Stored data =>
○ ○ ○ ○ ○
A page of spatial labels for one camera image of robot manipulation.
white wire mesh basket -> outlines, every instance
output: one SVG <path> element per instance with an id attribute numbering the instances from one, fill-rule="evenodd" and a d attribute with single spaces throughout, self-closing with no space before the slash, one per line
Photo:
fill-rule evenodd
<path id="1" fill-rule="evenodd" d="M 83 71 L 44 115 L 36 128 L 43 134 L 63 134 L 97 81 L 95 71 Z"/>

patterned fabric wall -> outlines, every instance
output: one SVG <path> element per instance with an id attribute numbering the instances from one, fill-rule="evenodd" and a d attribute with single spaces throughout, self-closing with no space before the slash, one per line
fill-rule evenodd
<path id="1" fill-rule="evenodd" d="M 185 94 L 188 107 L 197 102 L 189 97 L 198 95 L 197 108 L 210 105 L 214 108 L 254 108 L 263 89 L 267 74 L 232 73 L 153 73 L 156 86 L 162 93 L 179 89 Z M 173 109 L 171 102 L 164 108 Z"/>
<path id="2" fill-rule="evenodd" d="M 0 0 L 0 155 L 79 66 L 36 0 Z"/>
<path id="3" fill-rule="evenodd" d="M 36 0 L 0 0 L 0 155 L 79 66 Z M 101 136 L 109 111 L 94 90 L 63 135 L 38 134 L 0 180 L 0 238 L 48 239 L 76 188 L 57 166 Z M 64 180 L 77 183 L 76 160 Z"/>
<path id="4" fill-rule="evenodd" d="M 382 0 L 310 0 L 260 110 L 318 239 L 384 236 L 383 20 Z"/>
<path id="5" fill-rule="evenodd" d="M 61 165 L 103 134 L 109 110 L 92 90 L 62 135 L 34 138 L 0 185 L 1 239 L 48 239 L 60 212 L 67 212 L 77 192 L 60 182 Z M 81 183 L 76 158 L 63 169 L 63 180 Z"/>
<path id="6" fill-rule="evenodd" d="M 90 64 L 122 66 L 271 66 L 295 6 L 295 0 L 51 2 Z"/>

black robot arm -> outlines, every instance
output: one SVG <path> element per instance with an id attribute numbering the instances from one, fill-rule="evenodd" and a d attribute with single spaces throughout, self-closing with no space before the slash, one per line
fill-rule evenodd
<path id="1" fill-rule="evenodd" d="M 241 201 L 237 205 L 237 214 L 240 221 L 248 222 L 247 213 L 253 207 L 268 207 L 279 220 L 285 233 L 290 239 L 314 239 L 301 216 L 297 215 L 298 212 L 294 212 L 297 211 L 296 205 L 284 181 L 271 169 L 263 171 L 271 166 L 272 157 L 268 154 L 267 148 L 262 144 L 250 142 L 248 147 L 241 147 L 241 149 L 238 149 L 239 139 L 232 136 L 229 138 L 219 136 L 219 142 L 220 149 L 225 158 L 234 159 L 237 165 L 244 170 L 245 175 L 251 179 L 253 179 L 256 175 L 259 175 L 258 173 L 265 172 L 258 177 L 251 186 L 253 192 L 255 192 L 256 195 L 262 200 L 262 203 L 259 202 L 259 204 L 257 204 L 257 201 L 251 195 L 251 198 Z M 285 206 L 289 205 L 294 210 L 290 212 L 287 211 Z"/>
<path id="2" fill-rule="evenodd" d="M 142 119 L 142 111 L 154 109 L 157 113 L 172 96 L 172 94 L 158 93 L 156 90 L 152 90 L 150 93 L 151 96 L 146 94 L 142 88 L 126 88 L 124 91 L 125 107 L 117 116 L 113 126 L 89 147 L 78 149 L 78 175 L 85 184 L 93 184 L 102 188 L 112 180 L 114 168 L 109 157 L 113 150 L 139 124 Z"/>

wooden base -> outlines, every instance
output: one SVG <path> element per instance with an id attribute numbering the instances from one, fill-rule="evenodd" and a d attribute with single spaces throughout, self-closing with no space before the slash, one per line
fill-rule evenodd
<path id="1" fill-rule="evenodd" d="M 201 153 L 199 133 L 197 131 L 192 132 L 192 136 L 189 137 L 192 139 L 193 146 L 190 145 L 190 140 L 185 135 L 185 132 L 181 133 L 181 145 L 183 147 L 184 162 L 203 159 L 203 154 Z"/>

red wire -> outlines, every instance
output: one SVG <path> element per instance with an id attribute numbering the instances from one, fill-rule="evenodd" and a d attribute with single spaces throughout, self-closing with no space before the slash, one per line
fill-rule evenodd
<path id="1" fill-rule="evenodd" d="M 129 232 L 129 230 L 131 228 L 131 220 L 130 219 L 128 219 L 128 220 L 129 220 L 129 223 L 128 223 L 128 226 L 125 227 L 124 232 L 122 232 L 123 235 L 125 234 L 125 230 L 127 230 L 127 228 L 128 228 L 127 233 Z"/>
○ ○ ○ ○ ○
Above are the records; copy exactly the lines from the line with "black robot arm -> outlines, every instance" through the line with "wooden base -> outlines, every instance", both included.

Response below =>
black robot arm -> outlines, every instance
output: one SVG <path> element per instance with an id attribute numbering the instances from one, fill-rule="evenodd" and a d attribute with single spaces throughout, self-closing with no space before the slash, one per line
fill-rule evenodd
<path id="1" fill-rule="evenodd" d="M 241 201 L 237 205 L 237 214 L 240 221 L 248 222 L 247 213 L 253 207 L 268 207 L 279 220 L 285 233 L 290 239 L 314 239 L 301 216 L 297 215 L 298 212 L 294 212 L 297 211 L 296 205 L 284 181 L 271 169 L 263 171 L 271 166 L 272 157 L 268 154 L 267 148 L 262 144 L 250 142 L 248 147 L 241 147 L 241 149 L 238 149 L 239 139 L 232 136 L 229 138 L 219 136 L 219 142 L 220 149 L 225 158 L 234 159 L 237 165 L 244 170 L 245 175 L 251 179 L 253 179 L 256 175 L 259 175 L 258 173 L 265 172 L 258 177 L 251 186 L 253 192 L 255 192 L 256 195 L 262 200 L 262 203 L 259 202 L 259 204 L 257 204 L 257 201 L 251 195 L 251 198 Z M 285 206 L 289 205 L 294 210 L 290 212 L 287 211 Z"/>
<path id="2" fill-rule="evenodd" d="M 142 119 L 142 111 L 154 109 L 157 113 L 172 96 L 172 94 L 158 93 L 156 90 L 152 90 L 150 93 L 151 96 L 146 94 L 142 88 L 126 88 L 124 91 L 125 107 L 117 116 L 113 126 L 89 147 L 78 149 L 78 175 L 85 184 L 93 184 L 102 188 L 112 180 L 114 168 L 109 157 L 113 150 L 139 124 Z"/>

wooden base -> outlines, every instance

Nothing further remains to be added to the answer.